Un juzgado de Ávila ha abierto diligencias para aclarar si dos jinetes que prestaban servicios a la Yeguada Antonio San Román simularon que los ejemplares que cuidaban eran inviables para su explotación, para luego apropiárselos mediante ventas fraudulentas.
La querella sostiene que entre 2014 y 2019 los acusados persuadieron a los titulares de la ganadería de que los animales eran “inservibles”, consiguiendo que 43 caballos fueran vendidos por aproximadamente 58.000 €. Sin embargo, un peritaje oficial estimó que su valor real superaba los 761.000 €, lo que dejaría claro un desfase gravísimo entre precio de venta y valor de mercado.

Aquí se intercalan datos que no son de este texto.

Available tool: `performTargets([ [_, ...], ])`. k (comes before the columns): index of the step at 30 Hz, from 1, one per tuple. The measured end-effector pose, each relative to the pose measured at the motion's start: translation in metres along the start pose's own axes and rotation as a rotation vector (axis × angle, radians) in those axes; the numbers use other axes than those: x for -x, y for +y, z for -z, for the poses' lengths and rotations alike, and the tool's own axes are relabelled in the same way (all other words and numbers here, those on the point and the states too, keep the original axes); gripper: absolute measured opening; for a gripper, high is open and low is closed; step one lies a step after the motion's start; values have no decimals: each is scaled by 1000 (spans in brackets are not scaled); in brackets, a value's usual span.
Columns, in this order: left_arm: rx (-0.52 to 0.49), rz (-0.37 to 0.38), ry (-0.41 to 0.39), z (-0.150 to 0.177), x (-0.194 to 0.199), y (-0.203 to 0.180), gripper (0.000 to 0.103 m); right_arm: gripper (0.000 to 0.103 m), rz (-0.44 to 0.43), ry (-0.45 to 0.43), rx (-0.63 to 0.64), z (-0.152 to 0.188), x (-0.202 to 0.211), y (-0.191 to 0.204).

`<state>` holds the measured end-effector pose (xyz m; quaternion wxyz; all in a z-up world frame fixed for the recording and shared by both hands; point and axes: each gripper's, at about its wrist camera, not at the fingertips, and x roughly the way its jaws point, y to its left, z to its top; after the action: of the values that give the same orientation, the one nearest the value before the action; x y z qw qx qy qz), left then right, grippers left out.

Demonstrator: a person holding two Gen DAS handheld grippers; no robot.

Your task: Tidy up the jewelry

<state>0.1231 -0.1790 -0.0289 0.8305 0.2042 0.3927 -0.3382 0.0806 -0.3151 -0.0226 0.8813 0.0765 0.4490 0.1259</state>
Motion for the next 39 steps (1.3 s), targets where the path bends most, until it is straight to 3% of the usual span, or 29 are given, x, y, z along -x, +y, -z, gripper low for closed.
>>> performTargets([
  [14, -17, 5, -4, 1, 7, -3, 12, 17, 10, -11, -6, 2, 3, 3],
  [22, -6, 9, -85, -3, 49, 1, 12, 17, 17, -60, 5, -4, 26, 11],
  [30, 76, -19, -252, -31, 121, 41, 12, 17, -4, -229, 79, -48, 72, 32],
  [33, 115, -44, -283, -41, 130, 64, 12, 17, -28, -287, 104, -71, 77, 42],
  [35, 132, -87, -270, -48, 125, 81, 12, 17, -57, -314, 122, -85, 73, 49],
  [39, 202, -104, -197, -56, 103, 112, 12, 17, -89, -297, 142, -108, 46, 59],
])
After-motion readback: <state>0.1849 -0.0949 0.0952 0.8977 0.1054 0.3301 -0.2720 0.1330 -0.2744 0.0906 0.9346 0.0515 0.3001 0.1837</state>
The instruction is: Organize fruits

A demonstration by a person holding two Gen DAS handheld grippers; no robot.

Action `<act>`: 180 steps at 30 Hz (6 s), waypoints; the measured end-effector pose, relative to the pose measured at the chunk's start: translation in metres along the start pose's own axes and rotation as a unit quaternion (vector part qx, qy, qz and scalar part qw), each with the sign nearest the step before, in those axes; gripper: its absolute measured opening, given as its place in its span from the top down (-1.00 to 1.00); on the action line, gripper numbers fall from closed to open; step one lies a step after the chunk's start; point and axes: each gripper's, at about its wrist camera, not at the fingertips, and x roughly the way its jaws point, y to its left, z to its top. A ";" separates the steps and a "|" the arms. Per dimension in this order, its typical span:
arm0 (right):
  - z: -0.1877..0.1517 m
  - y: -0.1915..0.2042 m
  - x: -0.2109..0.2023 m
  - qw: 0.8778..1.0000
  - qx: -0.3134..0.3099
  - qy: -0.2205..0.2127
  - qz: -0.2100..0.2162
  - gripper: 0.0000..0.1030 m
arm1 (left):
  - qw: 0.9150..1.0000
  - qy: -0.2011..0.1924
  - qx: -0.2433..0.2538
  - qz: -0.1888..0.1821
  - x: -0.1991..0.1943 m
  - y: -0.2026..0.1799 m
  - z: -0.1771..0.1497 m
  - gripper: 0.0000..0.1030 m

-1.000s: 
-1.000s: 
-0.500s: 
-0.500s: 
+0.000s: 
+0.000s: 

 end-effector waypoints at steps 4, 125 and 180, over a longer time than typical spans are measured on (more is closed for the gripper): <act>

Los denunciantes afirman que los jinetes, con la ayuda de compradores interpuestos y sociedades vinculadas, terminaron por registrar los caballos a su nombre. Algunos de esos ejemplares ya aparecen compitiendo e integrando yeguadas ligadas a los acusados, pese a que deberían haber sido descartados, según sus propias versiones.
El juzgado ha tomado declaración a los implicados. La investigación tendrá que determinar si existió delito continuado de estafa, y aclarar cómo se gestionó la cadena de titularidades que permitió el traslado de los animales.